Certain microorganisms also fix nitrogen. Some of the micro-organisms live in root nodules of legumes (gram, pulses, etc.) are live freely in the soil. These micro-organisms form amino acids. Also during thunderstorms, the nitrogen in the air combines with the oxygen to form various oxides of nitrogen. These oxides are mixed with water to form nitrous acid and nitric acid which when combined with mineral salts in the soil form nitrates. These nitrates are also absorbed by plants and thus the nitrogen cycle continues.
Nitrogen is an important component of many biomolecules, like proteins and nucleic acid (DNA and RNA). The atmosphere is the reservoir of free gaseous nitrogen. Living organisms cannot pick up this gaseous nitrogen directly from the atmosphere (except for nitrogen-fixing bacteria). It has to be converted into nitrates to be utilized by plants. Nitrogen cycling involves several stages:
Formation of Nitrates
It is done in the following ways:
The conversion of nitrogen gas into nitrates is called nitrogen fixation. It occurs in the following ways
- Thunderstorms and lightning convert atmospheric gaseous nitrogen to oxides of nitrogen. These oxides dissolve in water and form nitrous acid and nitric acid. The acid is turned combined with the other salts to produce ‘nitrates’. It is called atmospheric nitrogen Fixation.
- Some bacteria also have the ability to transform gaseous nitrogen into nitrous. It is called biological nitrogen fixation. Some of these nitrogen-fixing bacteria live as symbionts and many are free living.
- Nitrogen fixation is also done in industries. In industrial nitrogen fixation, hydrogen is combined with atmospheric nitrogen under high pressure and temperature. It also produces ammonia which is further converted into ammonium nitrate.
- Ammonification and Nitrification: Ammonification is the breakdown of the proteins of dead organisms and nitrogenous wastes (urea, uric acid, etc.) into ammonia. It is done by ammonifying bacteria.
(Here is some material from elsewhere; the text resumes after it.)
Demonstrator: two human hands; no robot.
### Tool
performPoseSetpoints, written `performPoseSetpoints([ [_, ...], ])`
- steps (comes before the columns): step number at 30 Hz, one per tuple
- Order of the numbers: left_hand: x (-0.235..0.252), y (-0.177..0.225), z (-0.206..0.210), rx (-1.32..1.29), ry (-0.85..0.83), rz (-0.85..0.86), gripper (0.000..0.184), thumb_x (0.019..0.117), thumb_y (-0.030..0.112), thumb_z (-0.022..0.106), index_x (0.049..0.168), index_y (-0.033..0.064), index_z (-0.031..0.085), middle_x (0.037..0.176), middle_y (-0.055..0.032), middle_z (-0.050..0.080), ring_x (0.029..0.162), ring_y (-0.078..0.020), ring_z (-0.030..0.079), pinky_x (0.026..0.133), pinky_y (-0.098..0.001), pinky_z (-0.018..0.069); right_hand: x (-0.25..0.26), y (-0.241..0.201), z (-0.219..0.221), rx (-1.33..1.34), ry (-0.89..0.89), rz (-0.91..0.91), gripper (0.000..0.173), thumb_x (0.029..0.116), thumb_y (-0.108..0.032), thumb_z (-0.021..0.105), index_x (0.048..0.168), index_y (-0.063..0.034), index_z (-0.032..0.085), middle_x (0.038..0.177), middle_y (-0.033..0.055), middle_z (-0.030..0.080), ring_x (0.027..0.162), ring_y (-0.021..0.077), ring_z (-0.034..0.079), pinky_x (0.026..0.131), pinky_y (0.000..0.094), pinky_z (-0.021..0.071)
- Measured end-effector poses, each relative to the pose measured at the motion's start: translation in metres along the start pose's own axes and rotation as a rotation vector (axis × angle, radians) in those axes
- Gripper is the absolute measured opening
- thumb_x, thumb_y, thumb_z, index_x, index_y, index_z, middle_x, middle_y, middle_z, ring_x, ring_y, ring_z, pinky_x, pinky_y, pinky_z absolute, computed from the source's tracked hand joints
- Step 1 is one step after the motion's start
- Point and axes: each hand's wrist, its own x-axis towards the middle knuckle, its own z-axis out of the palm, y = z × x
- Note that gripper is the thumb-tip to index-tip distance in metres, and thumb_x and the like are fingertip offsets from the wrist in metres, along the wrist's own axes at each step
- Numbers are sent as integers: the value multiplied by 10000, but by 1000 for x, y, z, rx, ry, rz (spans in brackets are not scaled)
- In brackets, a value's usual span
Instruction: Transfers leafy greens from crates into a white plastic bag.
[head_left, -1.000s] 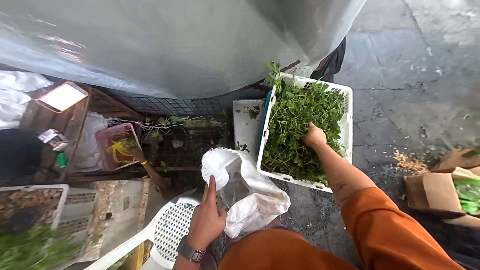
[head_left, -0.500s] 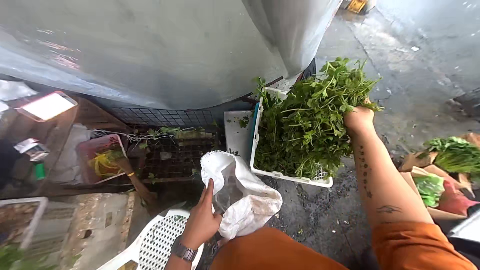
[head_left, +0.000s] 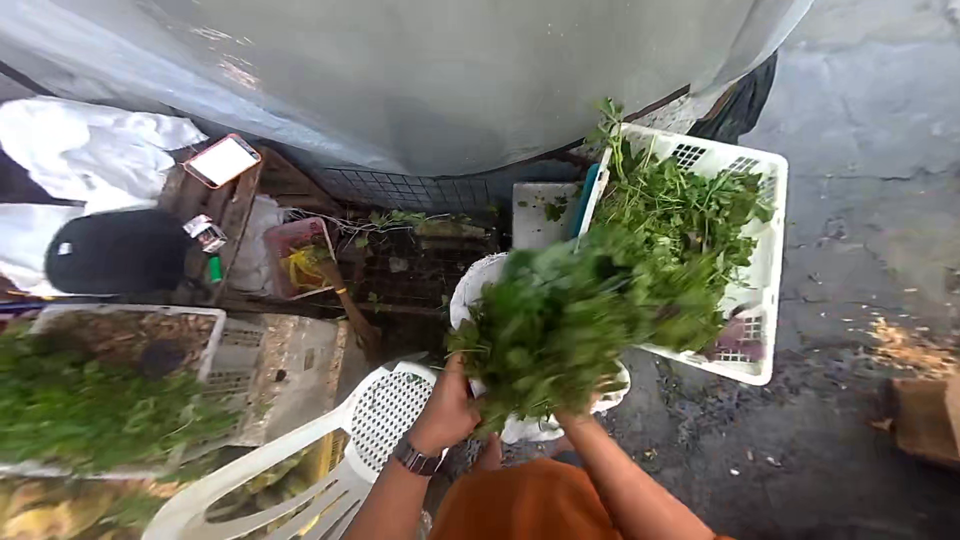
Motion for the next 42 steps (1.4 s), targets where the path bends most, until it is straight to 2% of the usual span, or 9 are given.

After the formation of ammonia, it is converted into nitrites and nitrates. It is called nitrification and is done by nitrifying bacteria. First, ammonia is converted into nitrites by bacteria (e.g. Nitrosomonas). The nitrites are then converted into nitrates by other bacteria (e.g. Nitrobacter).
- Assimilation: The nitrates formed by the above processes, are absorbed by the plants and are utilized for making proteins, etc. Animals take nitrogenous compounds from plants. The utilization of nitrates by organisms is called assimilation.
- Denitrification: It is a biological process in which nitrates and nitrites are reduced to nitrogen gas by denitrifying bacteria. Through this process, nitrogen is returned to the atmosphere.
Excessive Denitrification reduces soil fertility and is stimulated by waterlogging, lack of aeration, and accumulation of organic matter in the soil.